St. Albert council has approved its Smart City Master Plan after lengthy debates on several amendments.
The plan’s approval at the Oct. 3 meeting paves the way for capital project charters for two-dozen items indicated in the plan to come to council over the next couple of years during budget deliberations.
The plan describes a smart city as “an urban area that solves its core issues through innovation and collaboration, and that applies new technologies and data for the benefit of all.”
Key outcomes include: residents having a safer, more connected and liveable community; businesses supported in testing new ideas and achieving greater commercial success, and the city itself being able to generate efficiencies and innovate.
It includes 22 specific recommended strategies, ranked in order of priority.
The top priority, for example, is accelerating the development of a municipal fibre-optic broadband network faster than one gigabit per second to connect current and future facilities. This could cost $8.5 million to build, but would be offset by saving the $600,000 the city pays annually for private Internet service at one tenth the speed.
“Arguably, the most fundamental requirement for a Smart City is fast broadband connectivity,” the plan states.

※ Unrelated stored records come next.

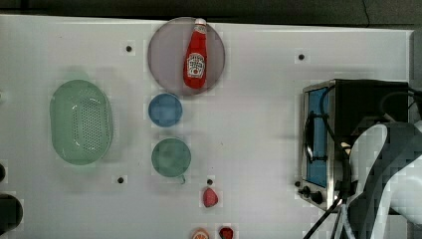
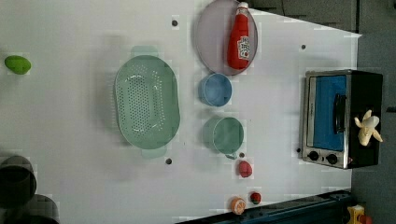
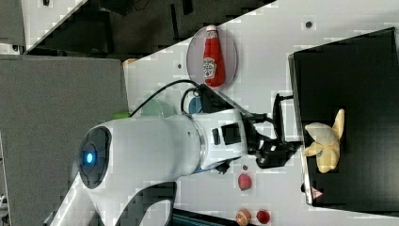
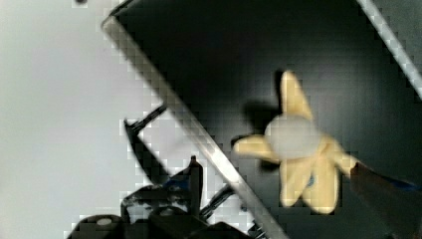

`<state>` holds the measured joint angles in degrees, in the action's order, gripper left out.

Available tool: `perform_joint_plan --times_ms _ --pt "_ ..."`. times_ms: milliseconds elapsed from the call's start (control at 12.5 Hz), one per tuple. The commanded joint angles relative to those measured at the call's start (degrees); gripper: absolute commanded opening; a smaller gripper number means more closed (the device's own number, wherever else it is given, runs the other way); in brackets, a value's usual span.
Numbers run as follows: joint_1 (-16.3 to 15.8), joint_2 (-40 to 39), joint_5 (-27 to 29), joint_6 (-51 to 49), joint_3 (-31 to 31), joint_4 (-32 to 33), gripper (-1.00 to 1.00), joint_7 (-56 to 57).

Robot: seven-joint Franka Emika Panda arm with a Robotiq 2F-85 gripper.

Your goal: Pick banana from table and place on oven.

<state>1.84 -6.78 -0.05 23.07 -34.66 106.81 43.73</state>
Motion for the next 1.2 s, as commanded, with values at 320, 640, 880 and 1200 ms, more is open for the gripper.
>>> perform_joint_plan --times_ms 320,640,880,1200 --pt "-3.24 11.74 -0.64 -14.18 12.76 -2.9 1.0 -25.75" --pt "-3.44 19.31 -3.82 -21.41 24.87 -2.74 1.0 -44.12" --pt "-3.44 22.69 -3.88 -25.71 29.73 -2.32 1.0 -50.59" --pt "-3.41 24.02 -3.88 -25.74 29.3 -1.89 1.0 -50.7"
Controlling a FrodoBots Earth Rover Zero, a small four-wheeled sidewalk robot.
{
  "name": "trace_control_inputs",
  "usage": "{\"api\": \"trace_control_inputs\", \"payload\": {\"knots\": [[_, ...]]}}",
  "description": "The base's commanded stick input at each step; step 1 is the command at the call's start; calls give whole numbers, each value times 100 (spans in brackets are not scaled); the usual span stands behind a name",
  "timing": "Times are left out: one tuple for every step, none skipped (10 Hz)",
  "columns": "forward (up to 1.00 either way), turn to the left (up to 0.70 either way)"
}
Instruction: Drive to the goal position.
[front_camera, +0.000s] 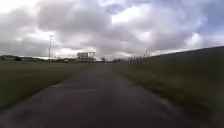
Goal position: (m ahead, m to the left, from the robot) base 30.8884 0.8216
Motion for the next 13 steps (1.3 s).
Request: {"api": "trace_control_inputs", "payload": {"knots": [[100, 26], [100, 0], [100, 0], [100, 0], [100, 0], [100, 0], [100, 0], [100, 0], [100, 0], [100, 0], [100, 0], [100, 0], [100, 0]]}}
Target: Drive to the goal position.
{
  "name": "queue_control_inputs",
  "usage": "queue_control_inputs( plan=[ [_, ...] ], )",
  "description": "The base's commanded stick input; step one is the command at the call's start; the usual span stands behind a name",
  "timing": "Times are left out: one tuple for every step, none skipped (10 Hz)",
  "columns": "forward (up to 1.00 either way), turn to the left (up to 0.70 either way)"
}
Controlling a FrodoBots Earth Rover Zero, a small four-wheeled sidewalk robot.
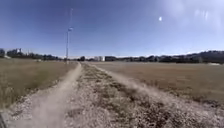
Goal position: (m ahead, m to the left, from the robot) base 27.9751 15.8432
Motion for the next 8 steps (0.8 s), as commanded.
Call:
queue_control_inputs(
  plan=[
    [0.7,-0.17],
    [0.7,-0.35],
    [0.7,-0.35],
    [0.7,-0.35],
    [0.7,-0.35],
    [0.7,-0.28],
    [0.7,-0.2],
    [0.7,-0.12]
  ],
)
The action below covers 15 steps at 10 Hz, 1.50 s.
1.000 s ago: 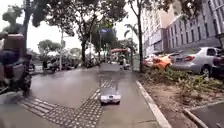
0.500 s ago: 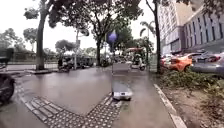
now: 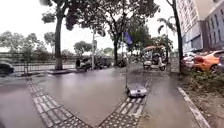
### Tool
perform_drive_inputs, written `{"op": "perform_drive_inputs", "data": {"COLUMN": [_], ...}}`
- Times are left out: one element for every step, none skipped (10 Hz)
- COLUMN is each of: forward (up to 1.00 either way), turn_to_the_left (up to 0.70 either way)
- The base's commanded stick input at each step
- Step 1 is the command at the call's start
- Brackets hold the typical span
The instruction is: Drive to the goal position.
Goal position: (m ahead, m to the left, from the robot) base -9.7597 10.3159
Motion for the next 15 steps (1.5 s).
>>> {"op": "perform_drive_inputs", "data": {"forward": [0.03,0.03,0.03,0.03,0.03,0.03,0.03,0.03,0.03,0.03,0.03,0.03,0.03,0.03,0.03], "turn_to_the_left": [0.01,0.01,0.01,0.01,0.01,0.01,0.01,0.01,0.01,0.01,0.01,0.01,0.01,0.01,0.01]}}
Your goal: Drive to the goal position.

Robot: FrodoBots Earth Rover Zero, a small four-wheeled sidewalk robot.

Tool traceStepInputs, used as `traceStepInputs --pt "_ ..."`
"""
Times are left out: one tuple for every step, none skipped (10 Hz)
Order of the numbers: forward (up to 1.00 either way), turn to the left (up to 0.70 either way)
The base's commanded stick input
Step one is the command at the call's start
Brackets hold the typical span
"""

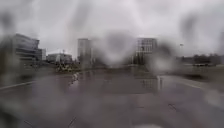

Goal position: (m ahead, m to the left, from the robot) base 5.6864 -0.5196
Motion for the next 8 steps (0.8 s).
traceStepInputs --pt "0.07 0.00" --pt "0.07 0.00" --pt "0.07 0.00" --pt "0.07 0.00" --pt "0.07 0.00" --pt "0.07 0.00" --pt "0.06 0.00" --pt "0.06 0.00"
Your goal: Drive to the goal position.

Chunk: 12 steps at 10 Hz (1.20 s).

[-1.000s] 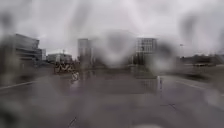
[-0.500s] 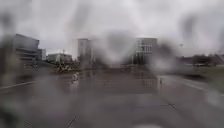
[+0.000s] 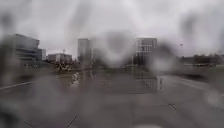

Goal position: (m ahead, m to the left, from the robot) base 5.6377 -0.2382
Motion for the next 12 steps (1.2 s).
traceStepInputs --pt "0.07 0.01" --pt "0.07 0.00" --pt "0.06 0.00" --pt "0.06 0.00" --pt "0.07 0.00" --pt "0.07 0.00" --pt "0.07 0.00" --pt "0.07 0.00" --pt "0.06 0.00" --pt "0.07 0.00" --pt "0.14 0.00" --pt "0.59 0.00"
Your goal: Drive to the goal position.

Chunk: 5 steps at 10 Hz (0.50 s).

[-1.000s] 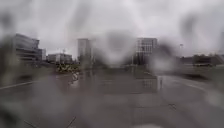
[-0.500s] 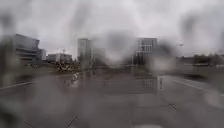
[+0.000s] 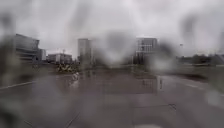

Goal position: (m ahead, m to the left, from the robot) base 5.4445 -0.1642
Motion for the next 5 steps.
traceStepInputs --pt "1.00 0.00" --pt "1.00 0.00" --pt "1.00 0.00" --pt "1.00 0.00" --pt "1.00 0.00"
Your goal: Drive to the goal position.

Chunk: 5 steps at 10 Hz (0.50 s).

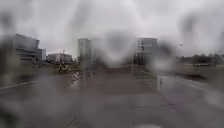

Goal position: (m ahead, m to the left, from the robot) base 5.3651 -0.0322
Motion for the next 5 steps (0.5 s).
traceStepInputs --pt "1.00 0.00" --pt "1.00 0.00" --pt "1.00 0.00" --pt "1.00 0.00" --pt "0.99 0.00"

Coun. Cathy Heron, who sat on the committee that created the plan and also brought forward the motion to approve the plan, emphasized that simply approving the plan does not mean approving spending money on the strategies included therein.
“Everything will be coming back to council prior to any implementation and any money being spent,” she said.

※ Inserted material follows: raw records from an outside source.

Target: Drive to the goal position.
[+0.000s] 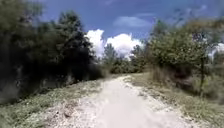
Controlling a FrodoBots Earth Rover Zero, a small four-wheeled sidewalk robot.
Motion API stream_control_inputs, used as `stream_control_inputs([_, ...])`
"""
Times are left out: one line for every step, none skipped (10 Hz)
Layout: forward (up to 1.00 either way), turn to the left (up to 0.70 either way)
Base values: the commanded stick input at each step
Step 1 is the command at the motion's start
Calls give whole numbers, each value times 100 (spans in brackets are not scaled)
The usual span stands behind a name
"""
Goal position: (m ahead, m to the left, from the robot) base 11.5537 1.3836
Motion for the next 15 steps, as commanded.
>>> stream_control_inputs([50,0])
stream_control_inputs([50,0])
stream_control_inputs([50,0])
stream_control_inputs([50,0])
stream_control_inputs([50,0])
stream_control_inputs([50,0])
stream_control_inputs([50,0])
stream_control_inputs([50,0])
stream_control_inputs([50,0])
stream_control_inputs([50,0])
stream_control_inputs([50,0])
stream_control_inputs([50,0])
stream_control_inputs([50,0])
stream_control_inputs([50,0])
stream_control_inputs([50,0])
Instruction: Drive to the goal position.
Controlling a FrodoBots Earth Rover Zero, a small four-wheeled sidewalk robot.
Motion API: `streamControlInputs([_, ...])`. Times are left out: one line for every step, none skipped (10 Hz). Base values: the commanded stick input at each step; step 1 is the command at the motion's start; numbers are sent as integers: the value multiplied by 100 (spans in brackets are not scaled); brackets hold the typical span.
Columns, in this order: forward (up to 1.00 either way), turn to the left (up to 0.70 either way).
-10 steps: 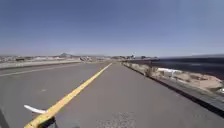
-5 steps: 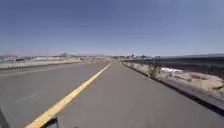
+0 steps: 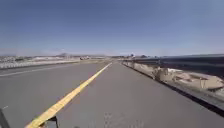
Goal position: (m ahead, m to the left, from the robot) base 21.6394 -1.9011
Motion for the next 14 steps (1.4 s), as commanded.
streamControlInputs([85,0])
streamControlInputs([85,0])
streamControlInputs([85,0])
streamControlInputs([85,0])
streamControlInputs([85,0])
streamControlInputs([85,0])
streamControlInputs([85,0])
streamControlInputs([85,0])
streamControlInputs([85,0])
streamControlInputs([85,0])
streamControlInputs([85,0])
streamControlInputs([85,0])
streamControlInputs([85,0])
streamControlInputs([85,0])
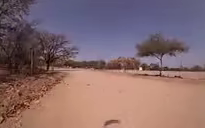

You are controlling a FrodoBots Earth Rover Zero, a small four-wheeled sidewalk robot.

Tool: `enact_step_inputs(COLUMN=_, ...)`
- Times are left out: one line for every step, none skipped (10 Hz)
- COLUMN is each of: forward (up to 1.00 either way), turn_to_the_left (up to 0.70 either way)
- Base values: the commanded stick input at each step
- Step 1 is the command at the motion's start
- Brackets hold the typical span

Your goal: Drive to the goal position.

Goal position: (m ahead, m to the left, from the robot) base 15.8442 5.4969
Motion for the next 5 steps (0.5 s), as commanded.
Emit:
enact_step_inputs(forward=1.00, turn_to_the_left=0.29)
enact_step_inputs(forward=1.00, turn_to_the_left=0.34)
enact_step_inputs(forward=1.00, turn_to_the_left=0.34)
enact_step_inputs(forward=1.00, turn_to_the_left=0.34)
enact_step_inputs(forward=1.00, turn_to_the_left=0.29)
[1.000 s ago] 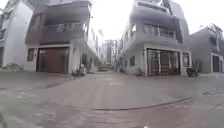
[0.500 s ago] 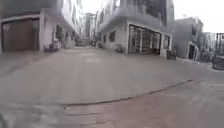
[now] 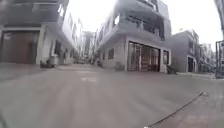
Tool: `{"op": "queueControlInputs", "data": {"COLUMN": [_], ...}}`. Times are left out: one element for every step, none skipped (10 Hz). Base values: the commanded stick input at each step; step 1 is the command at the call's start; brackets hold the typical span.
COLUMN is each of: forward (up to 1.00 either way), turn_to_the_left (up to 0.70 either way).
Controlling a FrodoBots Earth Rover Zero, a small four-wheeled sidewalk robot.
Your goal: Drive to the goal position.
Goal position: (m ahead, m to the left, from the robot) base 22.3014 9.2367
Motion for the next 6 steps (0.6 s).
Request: {"op": "queueControlInputs", "data": {"forward": [1.00, 1.00, 1.00, 1.00, 1.00, 1.00], "turn_to_the_left": [0.02, 0.00, -0.36, -0.36, 0.00, 0.02]}}
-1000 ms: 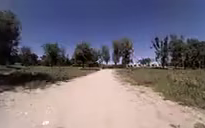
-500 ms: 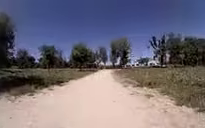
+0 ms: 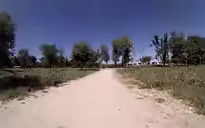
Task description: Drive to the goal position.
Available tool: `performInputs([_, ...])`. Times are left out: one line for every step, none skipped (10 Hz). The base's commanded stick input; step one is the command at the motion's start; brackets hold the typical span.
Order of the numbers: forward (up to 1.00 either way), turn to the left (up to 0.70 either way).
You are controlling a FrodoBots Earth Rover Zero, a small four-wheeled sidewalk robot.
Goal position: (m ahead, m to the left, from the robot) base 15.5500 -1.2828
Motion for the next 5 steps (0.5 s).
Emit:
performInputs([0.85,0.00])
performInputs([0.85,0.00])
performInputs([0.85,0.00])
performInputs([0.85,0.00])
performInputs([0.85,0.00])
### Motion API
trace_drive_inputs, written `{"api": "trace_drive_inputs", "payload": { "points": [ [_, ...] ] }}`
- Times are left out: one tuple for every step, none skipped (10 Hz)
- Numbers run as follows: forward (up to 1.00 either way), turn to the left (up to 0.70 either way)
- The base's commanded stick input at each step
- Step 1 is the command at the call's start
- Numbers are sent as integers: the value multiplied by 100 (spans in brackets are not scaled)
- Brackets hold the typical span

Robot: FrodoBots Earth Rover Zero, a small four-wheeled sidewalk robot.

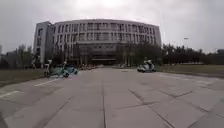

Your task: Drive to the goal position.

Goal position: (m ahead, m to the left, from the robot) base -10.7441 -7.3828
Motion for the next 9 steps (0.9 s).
{"api": "trace_drive_inputs", "payload": {
  "points": [
    [0,-100],
    [0,-100],
    [0,-100],
    [0,-100],
    [0,-100],
    [0,-100],
    [0,-100],
    [0,-100],
    [0,-100]
  ]
}}
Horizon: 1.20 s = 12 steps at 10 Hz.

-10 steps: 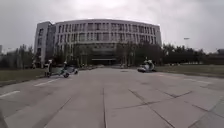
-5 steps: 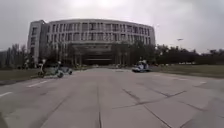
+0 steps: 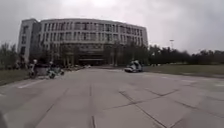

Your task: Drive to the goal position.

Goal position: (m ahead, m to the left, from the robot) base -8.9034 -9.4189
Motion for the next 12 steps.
{"api": "trace_drive_inputs", "payload": {
  "points": [
    [0,-100],
    [0,-100],
    [0,-100],
    [0,-100],
    [0,-100],
    [0,-100],
    [0,-100],
    [0,-100],
    [0,-100],
    [0,-100],
    [0,-100],
    [0,-100]
  ]
}}
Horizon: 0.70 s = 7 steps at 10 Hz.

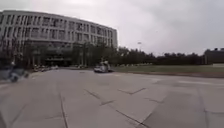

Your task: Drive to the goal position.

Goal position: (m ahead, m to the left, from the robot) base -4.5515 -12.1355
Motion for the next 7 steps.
{"api": "trace_drive_inputs", "payload": {
  "points": [
    [0,-100],
    [0,-100],
    [0,-100],
    [0,0],
    [0,0],
    [0,0],
    [0,0]
  ]
}}
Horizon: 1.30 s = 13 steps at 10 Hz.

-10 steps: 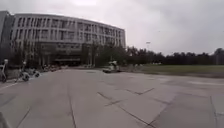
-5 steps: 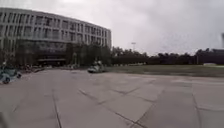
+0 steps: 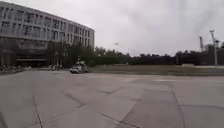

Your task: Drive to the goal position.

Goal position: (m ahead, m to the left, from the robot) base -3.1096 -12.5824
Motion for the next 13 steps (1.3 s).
{"api": "trace_drive_inputs", "payload": {
  "points": [
    [0,0],
    [0,0],
    [0,0],
    [0,0],
    [0,0],
    [0,-26],
    [0,-88],
    [0,-100],
    [0,-100],
    [0,-100],
    [0,-100],
    [0,-100],
    [0,-100]
  ]
}}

But that did not convince all of her council colleagues the document was a good step for the city. Her motion passed 4-3, with councillors Sheena Hughes, Cam MacKay and Bob Russell opposed.
Their concerns, articulated at length while council debated several motions to amend the document, had to do with the potential cost associated with several of the recommendations and the potential risk to the city’s coffers for pushing ahead with what they described as unproven strategies and technologies.
MacKay said the main factor in his opposition to the document is the reference to the city potentially acting as an Internet service provider for residents. He described it as a “poison pill” in the plan, arguing the city should not be competing with the private sector.
“That one concept is so damaging, so high risk, that I won’t support this document for that reason,” he said.
Hughes agreed, saying while you shouldn’t “throw the baby out with the bathwater” she wants the plan to have more emphasis on the “boring common-sense stuff.”
“Government should not be exciting,” she said. “It should be roads, lights, water,” with any excitement coming from things like recreation services.
Coun. Wes Brodhead disagreed with many of the concerns, emphasizing again that approving the plan does not mean council will approve spending money on all – or any – of the recommendations when budget time rolls around.
“I think everybody can take a deep breath here,” he said.
The final version of the plan includes one major amendment to what the draft plan proposed.
Mayor Nolan Crouse brought forward a motion to remove all reference to forming a council committee to oversee the master plan, which passed 4-3 with Heron, Russell and Coun. Tim Osborne opposed.
He argued having a councillor on a committee tends to give an “unfair advantage” to recommendations from that committee when it comes to making decisions at the council table, and noted several other city master plans don’t have their own committees to oversee them.
“I believe we’re setting a precedent having a council committee on a specific subset of stuff,” he said.
Brodhead agreed that votes can appear biased when a councillor sits on the committee making the recommendation.
Russell suggested having come this far with the process it was incumbent on council to see it through with a committee. Heron argued that by not seeing the process through with a committee council was “not really honouring the entire master plan.”
MacKay brought forward three motions to amend the document, all of which were defeated by a 4-3 vote with only Hughes and Russell supporting him.
The first was change the weighting used to establish priorities in the plan by doubling the consideration given to financial benefit and corporate efficiency, suggesting what residents care most about is the bottom line.
“The motivation for someone sitting at home is very simple,” he said. “They want a lower bill and they want better service.”
Other councillors suggested not tinkering with the rating scale, and accepting the committee’s original recommendation.
MacKay’s second motion was to remove mention of the city acting as an Internet service provider (ISP) for residents, which he described as a needlessly risky business venture when the private sector – Telus and Shaw – already provides that service effectively.
Other councillors rejected this amendment, noting it’s purely speculative and just because it’s in the plan, doesn’t mean it will ever be approved.
“In no way shape or form has this council given any direction to form its own ISP,” Osborne said.
MacKay’s third motion was to remove all references to the city being “leading edge,” and several associated terms, suggesting it would mean the city would pay too much for unproven technologies.
Other councillors objected, noting such a change would require a significant rewrite to the entire document and would completely change its intent.
“I never thought we’d be debating motions to strive not to be innovative in our efforts,” Osborne said. “Taking all these terms out just takes it away from being an aspirational plan, and for us being the best we can be.”
He added such a change would mean a complete rewrite of the document.
“Quite frankly, perhaps the document needs a rewrite to take away the high-risk elements,” Hughes replied in support of MacKay’s motion.
“This thing needs a real rewrite,” Russell said. “I don’t like experimenting for unproven things.”